→ **YOUR GOAL**
Look through the listing below and report how many lines contain "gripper", as a bare number.

→ **RECORDED DATA**
————————
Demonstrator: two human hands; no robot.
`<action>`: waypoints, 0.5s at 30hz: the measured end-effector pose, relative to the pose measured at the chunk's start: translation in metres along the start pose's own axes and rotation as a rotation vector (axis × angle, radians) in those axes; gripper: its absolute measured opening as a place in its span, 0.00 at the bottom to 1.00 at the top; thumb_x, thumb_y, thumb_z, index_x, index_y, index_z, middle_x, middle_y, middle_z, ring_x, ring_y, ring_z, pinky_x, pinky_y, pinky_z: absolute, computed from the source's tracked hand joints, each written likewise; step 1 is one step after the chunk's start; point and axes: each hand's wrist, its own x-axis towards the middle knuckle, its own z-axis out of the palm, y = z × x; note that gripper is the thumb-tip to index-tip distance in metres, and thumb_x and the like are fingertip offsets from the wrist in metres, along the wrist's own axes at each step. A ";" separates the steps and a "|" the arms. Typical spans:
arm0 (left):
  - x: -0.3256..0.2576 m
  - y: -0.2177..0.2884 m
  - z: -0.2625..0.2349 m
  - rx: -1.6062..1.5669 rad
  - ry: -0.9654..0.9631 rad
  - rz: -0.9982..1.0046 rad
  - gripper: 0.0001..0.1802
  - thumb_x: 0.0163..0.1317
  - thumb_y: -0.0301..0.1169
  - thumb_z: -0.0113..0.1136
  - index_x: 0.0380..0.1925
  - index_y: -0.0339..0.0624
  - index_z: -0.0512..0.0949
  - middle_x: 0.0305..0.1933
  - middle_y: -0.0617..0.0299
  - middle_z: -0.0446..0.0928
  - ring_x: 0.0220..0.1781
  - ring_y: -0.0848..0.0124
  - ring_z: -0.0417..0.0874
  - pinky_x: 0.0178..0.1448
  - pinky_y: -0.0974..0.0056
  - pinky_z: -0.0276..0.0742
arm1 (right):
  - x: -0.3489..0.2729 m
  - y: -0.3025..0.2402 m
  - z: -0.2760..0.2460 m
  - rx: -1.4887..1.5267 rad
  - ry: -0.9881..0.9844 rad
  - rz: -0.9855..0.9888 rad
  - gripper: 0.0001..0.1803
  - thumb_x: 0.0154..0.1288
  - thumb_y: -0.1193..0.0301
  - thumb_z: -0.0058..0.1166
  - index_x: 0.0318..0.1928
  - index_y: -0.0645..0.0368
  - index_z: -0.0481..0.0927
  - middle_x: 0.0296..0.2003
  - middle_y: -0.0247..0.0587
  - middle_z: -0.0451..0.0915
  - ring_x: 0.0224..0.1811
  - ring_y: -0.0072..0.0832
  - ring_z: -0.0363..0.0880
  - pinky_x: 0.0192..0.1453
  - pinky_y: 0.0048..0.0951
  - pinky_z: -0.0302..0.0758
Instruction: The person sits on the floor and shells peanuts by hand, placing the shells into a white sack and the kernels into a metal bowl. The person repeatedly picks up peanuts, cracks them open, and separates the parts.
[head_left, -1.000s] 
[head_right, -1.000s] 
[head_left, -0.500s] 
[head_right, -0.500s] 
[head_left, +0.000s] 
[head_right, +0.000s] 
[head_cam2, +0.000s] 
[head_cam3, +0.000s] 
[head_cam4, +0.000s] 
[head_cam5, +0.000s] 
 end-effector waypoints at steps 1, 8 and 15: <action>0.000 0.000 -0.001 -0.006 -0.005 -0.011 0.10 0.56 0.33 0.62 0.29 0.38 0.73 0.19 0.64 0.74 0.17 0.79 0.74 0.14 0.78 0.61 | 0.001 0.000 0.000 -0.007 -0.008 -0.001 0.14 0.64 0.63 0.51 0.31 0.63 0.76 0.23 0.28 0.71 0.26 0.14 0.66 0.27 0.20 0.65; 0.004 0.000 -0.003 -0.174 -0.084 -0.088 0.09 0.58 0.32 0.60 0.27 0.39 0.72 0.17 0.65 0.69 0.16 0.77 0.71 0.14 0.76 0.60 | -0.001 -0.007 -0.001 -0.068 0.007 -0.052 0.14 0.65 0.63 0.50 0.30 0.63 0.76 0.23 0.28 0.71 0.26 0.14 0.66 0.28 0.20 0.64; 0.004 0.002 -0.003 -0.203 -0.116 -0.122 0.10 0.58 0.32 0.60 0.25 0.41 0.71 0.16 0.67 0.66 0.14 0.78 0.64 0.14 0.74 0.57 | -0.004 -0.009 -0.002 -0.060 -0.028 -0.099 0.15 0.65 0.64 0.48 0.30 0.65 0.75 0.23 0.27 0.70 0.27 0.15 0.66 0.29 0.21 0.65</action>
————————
→ **EXERCISE ANSWER**
3